From the first line to the last, repeat the data below exactly.

DATA SHOWN →
== Segment start ==
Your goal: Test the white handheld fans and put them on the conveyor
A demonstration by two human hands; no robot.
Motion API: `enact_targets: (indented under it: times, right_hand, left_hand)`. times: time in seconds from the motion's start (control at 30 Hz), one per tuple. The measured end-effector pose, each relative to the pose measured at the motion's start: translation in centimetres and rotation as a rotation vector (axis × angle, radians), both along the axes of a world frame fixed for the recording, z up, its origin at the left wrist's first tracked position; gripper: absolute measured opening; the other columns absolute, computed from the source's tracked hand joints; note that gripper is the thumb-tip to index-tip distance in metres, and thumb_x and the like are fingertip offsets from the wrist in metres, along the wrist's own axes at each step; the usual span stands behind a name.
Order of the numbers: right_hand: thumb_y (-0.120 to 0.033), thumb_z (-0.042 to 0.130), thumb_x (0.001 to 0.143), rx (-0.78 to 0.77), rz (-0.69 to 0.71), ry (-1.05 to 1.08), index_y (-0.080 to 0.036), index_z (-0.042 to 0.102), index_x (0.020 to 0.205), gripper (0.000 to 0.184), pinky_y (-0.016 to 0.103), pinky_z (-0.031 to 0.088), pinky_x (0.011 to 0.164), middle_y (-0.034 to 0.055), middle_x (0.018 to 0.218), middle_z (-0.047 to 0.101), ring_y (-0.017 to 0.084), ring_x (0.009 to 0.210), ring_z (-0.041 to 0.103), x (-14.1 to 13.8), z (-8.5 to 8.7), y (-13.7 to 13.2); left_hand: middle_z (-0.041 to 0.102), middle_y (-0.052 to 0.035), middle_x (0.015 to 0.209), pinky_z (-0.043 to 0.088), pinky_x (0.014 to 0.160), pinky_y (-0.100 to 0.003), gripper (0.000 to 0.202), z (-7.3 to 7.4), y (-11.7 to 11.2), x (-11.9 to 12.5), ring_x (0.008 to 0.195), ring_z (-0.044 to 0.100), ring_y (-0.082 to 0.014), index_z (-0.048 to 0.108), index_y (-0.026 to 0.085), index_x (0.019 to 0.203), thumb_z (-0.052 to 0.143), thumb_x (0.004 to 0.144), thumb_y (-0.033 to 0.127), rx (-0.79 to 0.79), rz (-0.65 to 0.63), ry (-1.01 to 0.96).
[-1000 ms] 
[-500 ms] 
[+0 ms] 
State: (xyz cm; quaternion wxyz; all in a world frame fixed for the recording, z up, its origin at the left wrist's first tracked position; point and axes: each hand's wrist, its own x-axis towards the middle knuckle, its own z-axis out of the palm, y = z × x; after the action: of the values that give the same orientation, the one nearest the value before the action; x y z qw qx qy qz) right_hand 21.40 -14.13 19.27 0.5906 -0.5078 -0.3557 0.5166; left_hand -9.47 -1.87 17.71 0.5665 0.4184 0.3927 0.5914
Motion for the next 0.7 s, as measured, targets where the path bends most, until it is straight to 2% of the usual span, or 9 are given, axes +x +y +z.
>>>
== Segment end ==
RESPONSE TO THE EXERCISE →
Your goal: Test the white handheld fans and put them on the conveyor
A demonstration by two human hands; no robot.
Motion API: `enact_targets: (indented under it: times, right_hand, left_hand)`. times: time in seconds from the motion's start (control at 30 Hz), one per tuple. The measured end-effector pose, each relative to the pose measured at the motion's start: translation in centimetres and rotation as a rotation vector (axis × angle, radians), both along the axes of a world frame fixed for the recording, z up, its origin at the left wrist's first tracked position; gripper: absolute measured opening; the other columns absolute, computed from the source's tracked hand joints; note that gripper is the thumb-tip to index-tip distance in metres, and thumb_x and the like are fingertip offsets from the wrist in metres, along the wrist's own axes at each step; the usual span stands behind a name.
Order of the numbers: right_hand: thumb_y (-0.120 to 0.033), thumb_z (-0.042 to 0.130), thumb_x (0.001 to 0.143), rx (-0.78 to 0.77), rz (-0.69 to 0.71), ry (-1.05 to 1.08), index_y (-0.080 to 0.036), index_z (-0.042 to 0.102), index_x (0.020 to 0.205), gripper (0.000 to 0.184), pinky_y (-0.016 to 0.103), pinky_z (-0.031 to 0.088), pinky_x (0.011 to 0.164), middle_y (-0.034 to 0.055), middle_x (0.018 to 0.218), middle_z (-0.047 to 0.101), ring_y (-0.017 to 0.084), ring_x (0.009 to 0.210), ring_z (-0.041 to 0.103), x (-14.1 to 13.8), z (-8.5 to 8.7), y (-13.7 to 13.2); left_hand: middle_z (-0.041 to 0.102), middle_y (-0.052 to 0.035), middle_x (0.015 to 0.209), pinky_z (-0.043 to 0.088), pinky_x (0.014 to 0.160), pinky_y (-0.100 to 0.003), gripper (0.000 to 0.202), z (-7.3 to 7.4), y (-11.7 to 11.2), x (-11.9 to 12.5), ring_x (0.008 to 0.195), ring_z (-0.044 to 0.100), ring_y (-0.082 to 0.014), index_z (-0.048 to 0.108), index_y (-0.026 to 0.085), index_x (0.019 to 0.203), thumb_z (-0.052 to 0.143), thumb_x (0.004 to 0.144), thumb_y (-0.033 to 0.127), rx (-0.79 to 0.79), rz (-0.65 to 0.63), ry (-1.01 to 0.96).
[-1000 ms] 
[-500 ms] 
[+0 ms] 
State: (xyz cm; quaternion wxyz; all in a world frame fixed for the recording, z up, its origin at the left wrist's first tracked position; point and axes: each hand's wrist, its own x-axis towards the middle knuckle, its own z-axis out of the palm, y = z × x; after the action: of the values that give the same orientation, the one nearest the value before the action; x y z qw qx qy qz) right_hand 21.40 -14.13 19.27 0.5906 -0.5078 -0.3557 0.5166; left_hand -9.47 -1.87 17.71 0.5665 0.4184 0.3927 0.5914
Motion for the next 0.7 s, as measured, targets where the path bends most, until it is straight to 2% of the usual span, or 9 are given, axes +x +y +z.
>>>

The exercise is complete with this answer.